In the 16th film of the ZDF crime series “Nord Nord Mord” Inspector Sievers gets to know the value of a Bellini.

Frankfurt – where did we stop? is the question that is asked again and again in those crime series whose individual episodes are broadcast at long intervals. The crimes are usually reliably solved after ninety minutes. But there are now more and more overarching story arcs that need to be remembered.

And be it just the unexplained, eternally pending relationship between Chief Inspector Feldmann (Oliver Wnuk) and his colleague Ina Behrendsen (Julia Brendler). Recently, in the Christmas episode of the ZDF crime series “Nord Nord Mord” in December, he had turned to another person, who then turned out to be a dishonest person.

“North North Murder” on ZDF: Commissioner Behrendsen is afraid

Now, almost a month has passed, at least in real life, and Behrendsen is racked by her emotions when police officer Schneider (Stephan A. Tölle) calls her to work early in the morning with the words “Male corpse, and what happened to Feldmann”. .

She was relieved when she found out that Feldmann was alive, he only broke his leg due to his typical clumsiness. In the sandy dunes, which requires a certain degree of clumsiness.

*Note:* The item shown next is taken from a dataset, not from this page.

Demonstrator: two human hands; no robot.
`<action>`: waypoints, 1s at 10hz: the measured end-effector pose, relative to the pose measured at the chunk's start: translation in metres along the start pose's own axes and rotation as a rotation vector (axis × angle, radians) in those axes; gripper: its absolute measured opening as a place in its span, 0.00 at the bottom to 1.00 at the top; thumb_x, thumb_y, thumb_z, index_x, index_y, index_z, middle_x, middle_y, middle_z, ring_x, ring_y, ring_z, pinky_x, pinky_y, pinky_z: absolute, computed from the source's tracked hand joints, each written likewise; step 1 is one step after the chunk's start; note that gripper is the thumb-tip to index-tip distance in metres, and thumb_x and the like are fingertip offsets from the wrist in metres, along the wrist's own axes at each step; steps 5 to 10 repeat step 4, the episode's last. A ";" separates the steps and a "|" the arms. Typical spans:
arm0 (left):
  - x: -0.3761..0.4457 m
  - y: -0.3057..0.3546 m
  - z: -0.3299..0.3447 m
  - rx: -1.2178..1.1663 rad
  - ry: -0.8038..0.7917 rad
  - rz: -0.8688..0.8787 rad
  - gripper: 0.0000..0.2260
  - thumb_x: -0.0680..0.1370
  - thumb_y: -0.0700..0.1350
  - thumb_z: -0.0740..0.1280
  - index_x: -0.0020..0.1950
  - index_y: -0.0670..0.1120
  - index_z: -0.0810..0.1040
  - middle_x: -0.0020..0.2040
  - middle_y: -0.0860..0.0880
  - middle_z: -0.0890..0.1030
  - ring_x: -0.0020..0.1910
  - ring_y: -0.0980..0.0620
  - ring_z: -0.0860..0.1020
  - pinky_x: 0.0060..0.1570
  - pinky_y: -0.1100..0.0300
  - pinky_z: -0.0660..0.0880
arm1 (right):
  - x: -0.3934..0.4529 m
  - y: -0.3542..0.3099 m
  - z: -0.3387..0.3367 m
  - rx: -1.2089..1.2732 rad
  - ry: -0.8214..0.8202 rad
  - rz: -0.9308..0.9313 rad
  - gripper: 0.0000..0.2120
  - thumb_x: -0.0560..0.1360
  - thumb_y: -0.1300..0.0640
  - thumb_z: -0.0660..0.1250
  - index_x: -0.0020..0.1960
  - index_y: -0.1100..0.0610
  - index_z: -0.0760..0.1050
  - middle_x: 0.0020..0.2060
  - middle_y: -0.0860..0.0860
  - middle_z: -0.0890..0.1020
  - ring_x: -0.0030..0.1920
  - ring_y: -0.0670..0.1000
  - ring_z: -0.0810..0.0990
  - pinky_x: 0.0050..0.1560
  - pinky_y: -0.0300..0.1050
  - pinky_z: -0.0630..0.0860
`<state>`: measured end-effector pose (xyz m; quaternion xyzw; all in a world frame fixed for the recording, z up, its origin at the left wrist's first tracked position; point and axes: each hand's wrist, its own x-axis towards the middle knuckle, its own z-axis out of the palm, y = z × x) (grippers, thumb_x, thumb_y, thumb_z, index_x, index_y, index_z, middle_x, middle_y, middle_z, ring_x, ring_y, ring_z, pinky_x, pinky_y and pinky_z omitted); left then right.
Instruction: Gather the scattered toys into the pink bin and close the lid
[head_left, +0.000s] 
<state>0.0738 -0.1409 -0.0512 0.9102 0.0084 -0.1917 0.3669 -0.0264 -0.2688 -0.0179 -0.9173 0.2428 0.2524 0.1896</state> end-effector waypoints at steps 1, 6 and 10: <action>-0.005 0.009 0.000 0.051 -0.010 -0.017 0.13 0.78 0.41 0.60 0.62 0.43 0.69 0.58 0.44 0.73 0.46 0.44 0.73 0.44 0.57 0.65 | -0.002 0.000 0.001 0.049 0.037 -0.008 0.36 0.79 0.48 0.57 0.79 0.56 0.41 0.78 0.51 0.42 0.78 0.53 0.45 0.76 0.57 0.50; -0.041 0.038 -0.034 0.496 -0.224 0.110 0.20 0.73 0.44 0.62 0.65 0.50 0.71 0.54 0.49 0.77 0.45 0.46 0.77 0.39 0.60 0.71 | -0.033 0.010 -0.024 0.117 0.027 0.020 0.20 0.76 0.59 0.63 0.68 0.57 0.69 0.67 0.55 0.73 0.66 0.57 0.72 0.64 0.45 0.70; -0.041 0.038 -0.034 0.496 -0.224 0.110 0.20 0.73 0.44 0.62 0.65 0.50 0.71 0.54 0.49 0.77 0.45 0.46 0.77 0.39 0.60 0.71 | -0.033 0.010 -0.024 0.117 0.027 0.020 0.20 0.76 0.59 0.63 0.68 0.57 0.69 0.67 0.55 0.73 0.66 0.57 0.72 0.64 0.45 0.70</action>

Feldmann got to the scene of the crime because he landed with the first ferry from the mainland and a convertible was standing across the lonely coastal road and abandoned on the road. Feldmann dutifully looked after the right thing, constantly fighting with a shark-shaped balloon, found the corpse, but then developed a paralyzing drowsiness and the said fracture.

role Actress
Carl Sievers Peter Heinrich Brix
Ina Behrendsen Julia Brendler
Hinnerk Feldmann Oliver Wnuk
Ottfried Lechner Felix Everding
dr Anemone Andersson Patrycia Ziolkowska
Ferdinand Frayn Gustav Peter Wohler
Artist Bitomsky Andrew Lust
Veronica Bitomsky Helena Grass
Tony Quint David Bredin

“Nord Nord Mord” (ZDF): Inspector Feldmann is up to mischief

Now he’s explaining the latest treatment methods to doctors and nurses in the hospital, which really annoys the medical staff.

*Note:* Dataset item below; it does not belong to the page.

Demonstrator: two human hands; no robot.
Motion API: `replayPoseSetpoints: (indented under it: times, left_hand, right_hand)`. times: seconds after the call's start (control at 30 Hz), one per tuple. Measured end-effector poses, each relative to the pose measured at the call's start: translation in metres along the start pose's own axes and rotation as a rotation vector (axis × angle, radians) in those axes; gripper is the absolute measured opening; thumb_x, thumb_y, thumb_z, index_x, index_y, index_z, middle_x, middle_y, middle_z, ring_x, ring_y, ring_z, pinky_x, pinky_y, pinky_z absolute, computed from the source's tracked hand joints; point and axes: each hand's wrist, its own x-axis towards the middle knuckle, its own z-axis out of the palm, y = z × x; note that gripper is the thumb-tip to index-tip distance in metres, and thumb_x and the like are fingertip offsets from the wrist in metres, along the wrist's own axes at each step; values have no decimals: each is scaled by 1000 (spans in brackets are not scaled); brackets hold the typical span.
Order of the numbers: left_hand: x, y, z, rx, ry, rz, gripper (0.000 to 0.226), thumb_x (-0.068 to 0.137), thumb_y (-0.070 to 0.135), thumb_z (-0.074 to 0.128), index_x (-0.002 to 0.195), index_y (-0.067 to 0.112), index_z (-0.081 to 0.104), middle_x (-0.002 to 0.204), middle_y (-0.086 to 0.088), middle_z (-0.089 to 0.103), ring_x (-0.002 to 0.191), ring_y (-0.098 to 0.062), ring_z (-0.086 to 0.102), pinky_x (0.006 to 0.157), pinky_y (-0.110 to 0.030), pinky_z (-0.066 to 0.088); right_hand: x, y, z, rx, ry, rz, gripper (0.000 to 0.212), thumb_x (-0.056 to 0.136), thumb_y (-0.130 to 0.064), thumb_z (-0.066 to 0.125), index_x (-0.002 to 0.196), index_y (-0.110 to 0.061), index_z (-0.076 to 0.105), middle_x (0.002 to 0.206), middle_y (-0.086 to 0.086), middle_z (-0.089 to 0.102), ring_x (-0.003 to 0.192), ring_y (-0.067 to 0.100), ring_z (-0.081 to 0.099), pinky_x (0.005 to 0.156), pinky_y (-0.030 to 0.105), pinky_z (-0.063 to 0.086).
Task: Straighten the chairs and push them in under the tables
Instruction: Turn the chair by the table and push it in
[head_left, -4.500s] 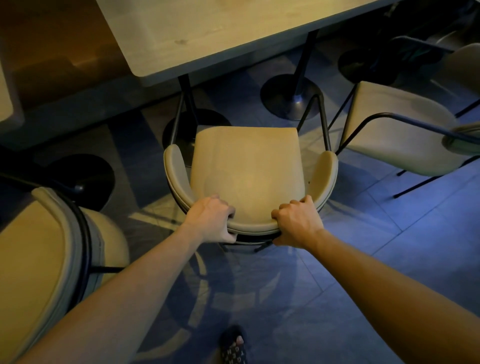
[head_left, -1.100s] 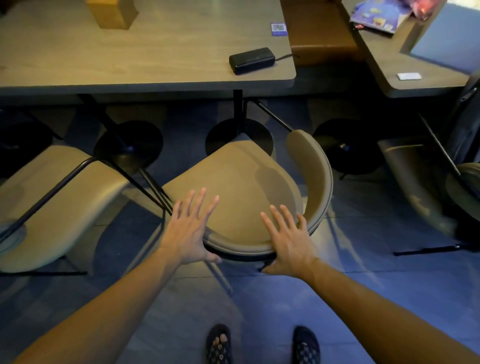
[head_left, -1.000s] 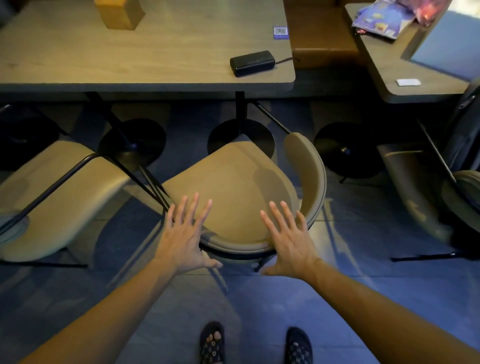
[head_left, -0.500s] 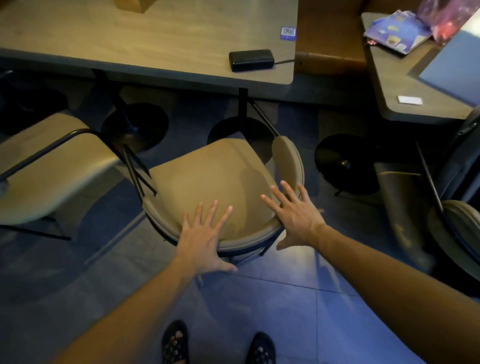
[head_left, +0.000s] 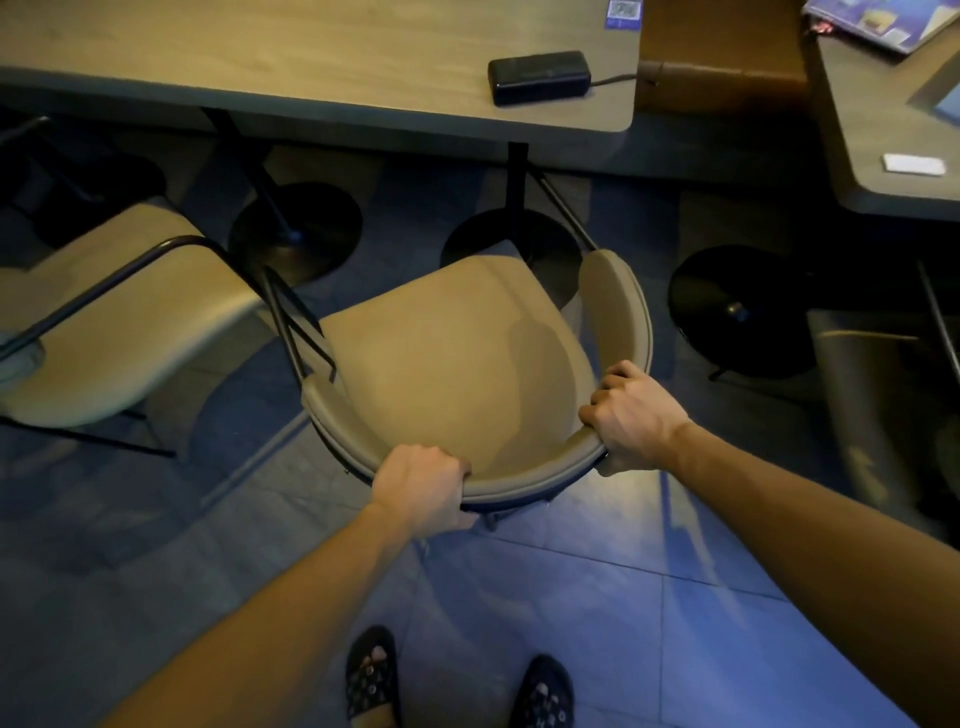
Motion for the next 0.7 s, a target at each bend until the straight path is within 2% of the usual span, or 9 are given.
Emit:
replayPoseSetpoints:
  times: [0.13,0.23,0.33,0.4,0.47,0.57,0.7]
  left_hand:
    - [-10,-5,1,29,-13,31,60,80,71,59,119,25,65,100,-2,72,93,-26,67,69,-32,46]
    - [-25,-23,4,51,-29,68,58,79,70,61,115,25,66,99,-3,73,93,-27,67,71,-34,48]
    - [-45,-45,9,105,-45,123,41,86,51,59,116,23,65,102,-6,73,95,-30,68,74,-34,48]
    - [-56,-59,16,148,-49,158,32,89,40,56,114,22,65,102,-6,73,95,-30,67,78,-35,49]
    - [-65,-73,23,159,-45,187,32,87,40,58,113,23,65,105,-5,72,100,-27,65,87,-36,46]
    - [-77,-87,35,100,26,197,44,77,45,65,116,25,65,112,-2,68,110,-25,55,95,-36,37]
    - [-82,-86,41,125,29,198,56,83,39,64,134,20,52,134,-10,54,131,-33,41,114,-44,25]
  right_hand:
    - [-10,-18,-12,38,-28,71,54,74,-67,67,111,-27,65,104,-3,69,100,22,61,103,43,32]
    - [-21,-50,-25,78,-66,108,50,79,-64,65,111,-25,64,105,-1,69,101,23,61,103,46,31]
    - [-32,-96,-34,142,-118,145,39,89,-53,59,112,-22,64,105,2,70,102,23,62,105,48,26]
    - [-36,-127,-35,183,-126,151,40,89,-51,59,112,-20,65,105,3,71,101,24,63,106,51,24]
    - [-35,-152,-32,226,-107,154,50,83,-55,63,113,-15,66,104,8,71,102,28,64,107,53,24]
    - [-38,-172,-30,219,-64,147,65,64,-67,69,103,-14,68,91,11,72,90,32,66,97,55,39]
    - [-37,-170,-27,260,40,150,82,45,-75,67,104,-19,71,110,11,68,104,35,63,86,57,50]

Ina Behrendsen and the monosyllabic Stoic Carl Sievers (Peter Heinrich Brix) now know that the deceased worked as an art expert and curator, prepared an exhibition of German contemporary art in the New York Museum of Modern Art and was on Sylt because the works were important of a painter working there. That’s why pretty much every cliché that can be associated with the art scene is used in the following: a windy gallery owner with a snotty receptionist, a crazy artist who must have learned how to behave from the late Klaus Kinski, a bitchy gay couple who knows nothing about art, but likes to boast about his collection.

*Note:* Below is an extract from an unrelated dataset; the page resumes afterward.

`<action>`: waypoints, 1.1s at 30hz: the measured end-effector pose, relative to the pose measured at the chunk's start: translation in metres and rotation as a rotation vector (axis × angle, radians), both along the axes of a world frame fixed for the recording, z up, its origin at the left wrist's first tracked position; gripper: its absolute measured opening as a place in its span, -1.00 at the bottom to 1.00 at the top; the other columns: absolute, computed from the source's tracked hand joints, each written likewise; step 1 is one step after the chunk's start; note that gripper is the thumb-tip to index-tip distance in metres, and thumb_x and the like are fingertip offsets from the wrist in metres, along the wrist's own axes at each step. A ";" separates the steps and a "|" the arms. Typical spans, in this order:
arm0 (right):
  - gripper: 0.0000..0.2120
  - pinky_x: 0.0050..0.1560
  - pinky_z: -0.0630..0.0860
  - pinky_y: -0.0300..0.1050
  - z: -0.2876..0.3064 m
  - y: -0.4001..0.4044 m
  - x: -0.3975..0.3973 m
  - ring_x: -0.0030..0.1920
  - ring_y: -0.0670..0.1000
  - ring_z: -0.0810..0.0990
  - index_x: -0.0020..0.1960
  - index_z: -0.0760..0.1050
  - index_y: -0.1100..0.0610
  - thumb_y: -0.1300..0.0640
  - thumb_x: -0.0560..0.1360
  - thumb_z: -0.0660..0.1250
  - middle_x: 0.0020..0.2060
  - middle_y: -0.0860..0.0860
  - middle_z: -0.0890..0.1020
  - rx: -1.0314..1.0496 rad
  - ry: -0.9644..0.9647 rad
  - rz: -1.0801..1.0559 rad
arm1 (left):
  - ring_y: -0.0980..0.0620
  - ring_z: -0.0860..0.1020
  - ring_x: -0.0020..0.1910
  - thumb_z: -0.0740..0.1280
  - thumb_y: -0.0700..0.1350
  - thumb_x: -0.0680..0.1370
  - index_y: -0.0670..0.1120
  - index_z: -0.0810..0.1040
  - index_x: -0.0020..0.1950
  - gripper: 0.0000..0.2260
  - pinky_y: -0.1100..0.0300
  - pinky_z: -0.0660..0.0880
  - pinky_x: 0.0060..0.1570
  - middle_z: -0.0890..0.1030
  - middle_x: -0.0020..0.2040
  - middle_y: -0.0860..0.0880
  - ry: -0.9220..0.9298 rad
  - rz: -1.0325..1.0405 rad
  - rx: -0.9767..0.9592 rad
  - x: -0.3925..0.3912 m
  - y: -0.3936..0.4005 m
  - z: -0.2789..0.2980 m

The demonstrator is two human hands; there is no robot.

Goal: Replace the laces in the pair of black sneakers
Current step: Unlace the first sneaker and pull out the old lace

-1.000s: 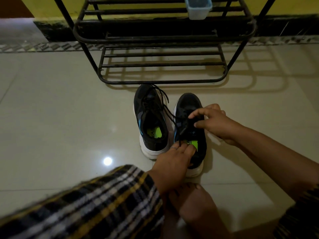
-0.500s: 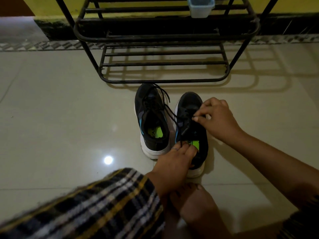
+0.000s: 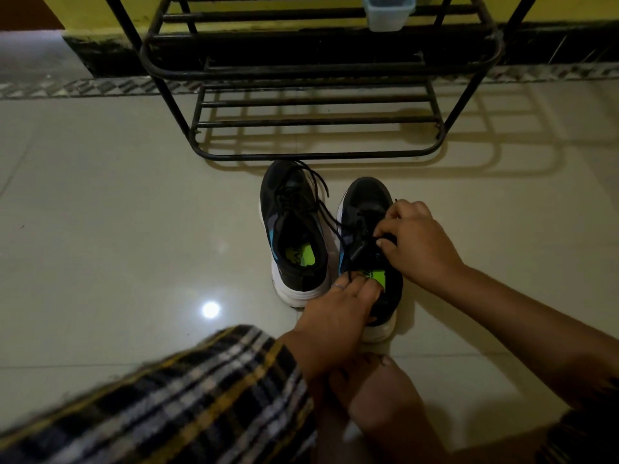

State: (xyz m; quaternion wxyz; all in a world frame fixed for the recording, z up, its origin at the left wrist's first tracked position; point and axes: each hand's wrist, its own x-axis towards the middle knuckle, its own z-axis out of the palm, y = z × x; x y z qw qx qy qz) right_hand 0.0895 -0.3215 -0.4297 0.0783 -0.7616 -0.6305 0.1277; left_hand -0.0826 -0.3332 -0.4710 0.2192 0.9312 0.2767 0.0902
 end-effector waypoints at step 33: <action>-0.92 -0.18 0.37 -0.18 0.032 0.013 0.005 -0.20 -0.07 0.50 -0.11 0.57 0.10 0.22 0.51 0.31 -0.25 -0.04 0.58 0.136 1.259 -0.463 | -0.10 0.29 0.31 0.21 -0.12 0.59 -0.12 0.34 0.31 -0.71 0.01 0.41 0.10 0.41 0.26 -0.09 0.150 0.012 -0.111 0.003 0.001 0.010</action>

You have to look at this film with a wide heart to be able to get anything good out of it. Even the title is nonsensical, because colors can kill, but not murder. And should one seriously believe that Inspector Feldmann drives a car and is constantly being hindered by a balloon attached to his wrist? On a dead straight road, does he only see the convertible standing in the way when it is almost too late for an emergency stop? The colleagues from the patrol phone report a wrongly parked car at exactly the moment when Sievers asks about the whereabouts of the vehicle Feldmann spotted? He doesn’t even know that it’s a convertible, but he can immediately assign it to the victim at first glance.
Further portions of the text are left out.